Yang Xixi, Duan Yanjing, Cheng Zhixiang, Li Kun, Liu Yuansheng, Zeng Xiangxiang, Cao Dongsheng
College of Computer Science and Electronic Engineering, Hunan University, Changsha 410086, Hunan, China.
Xiangya School of Pharmaceutical Sciences, Central South University, Changsha 410013, Hunan, China.
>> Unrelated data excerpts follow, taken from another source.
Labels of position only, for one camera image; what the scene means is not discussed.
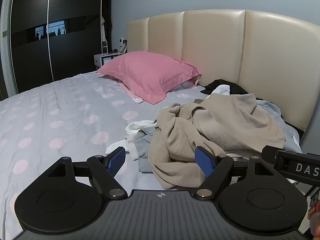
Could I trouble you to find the grey-blue garment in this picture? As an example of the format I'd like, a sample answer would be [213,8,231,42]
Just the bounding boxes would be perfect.
[135,127,160,174]

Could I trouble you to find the beige padded headboard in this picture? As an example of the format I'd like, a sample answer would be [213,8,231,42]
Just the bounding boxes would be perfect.
[126,9,320,133]

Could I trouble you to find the red printed box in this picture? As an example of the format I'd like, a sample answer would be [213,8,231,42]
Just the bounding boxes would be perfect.
[307,199,320,219]

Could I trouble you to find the black garment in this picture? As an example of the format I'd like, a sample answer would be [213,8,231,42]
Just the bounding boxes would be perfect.
[200,79,263,101]

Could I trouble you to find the pink pillow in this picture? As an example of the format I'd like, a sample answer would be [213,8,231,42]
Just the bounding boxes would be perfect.
[96,51,202,105]

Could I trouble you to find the white garment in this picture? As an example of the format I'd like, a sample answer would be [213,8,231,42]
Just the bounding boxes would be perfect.
[105,120,158,160]

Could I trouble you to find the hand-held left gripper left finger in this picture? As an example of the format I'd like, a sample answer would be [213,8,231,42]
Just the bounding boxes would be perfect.
[47,147,126,199]

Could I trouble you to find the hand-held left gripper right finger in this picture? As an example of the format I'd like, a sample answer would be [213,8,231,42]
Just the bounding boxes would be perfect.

J Med Chem. 2024 Dec 12;67(23):21303-21316. doi: 10.1021/acs.jmedchem.4c02193. Epub 2024 Dec 2.
Molecular property prediction with deep learning often employs self-supervised learning techniques to learn common knowledge through masked atom prediction. However, the common knowledge gained by masked atom prediction dramatically differs from the graph-level optimization objective of downstream tasks, which results in suboptimal problems. Particularly for properties with limited data, the failure to consider domain knowledge results in a direct search in an immense common space, rendering it infeasible to identify the global optimum. To address this, we propose MPCD, which enhances pretraining transferability by aligning the optimization objectives between pretraining and fine-tuning with domain knowledge. MPCD also leverages multitask learning to improve data utilization and model robustness. Technically, MPCD employs a relation-aware self-attention mechanism to capture molecules' local and global structures comprehensively. Extensive validation demonstrates that MPCD outperforms state-of-the-art methods for absorption, distribution, metabolism, excretion, and toxicity (ADMET) and physicochemical prediction across various data sizes.
利用深度学习进行分子性质预测通常采用自监督学习技术,通过掩码原子预测来学习通用知识。然而,通过掩码原子预测获得的通用知识与下游任务的图级优化目标有很大差异,这导致了次优问题。特别是对于数据有限的性质,由于未能考虑领域知识,导致在巨大的通用空间中进行直接搜索,从而难以确定全局最优解。为了解决这个问题,我们提出了MPCD,它通过将预训练和微调之间的优化目标与领域知识对齐来提高预训练的可迁移性。MPCD还利用多任务学习来提高数据利用率和模型鲁棒性。从技术上讲,MPCD采用了关系感知自注意力机制,以全面捕捉分子的局部和全局结构。广泛的验证表明,MPCD在各种数据规模下的吸收、分布、代谢、排泄和毒性(ADMET)以及物理化学预测方面优于现有方法。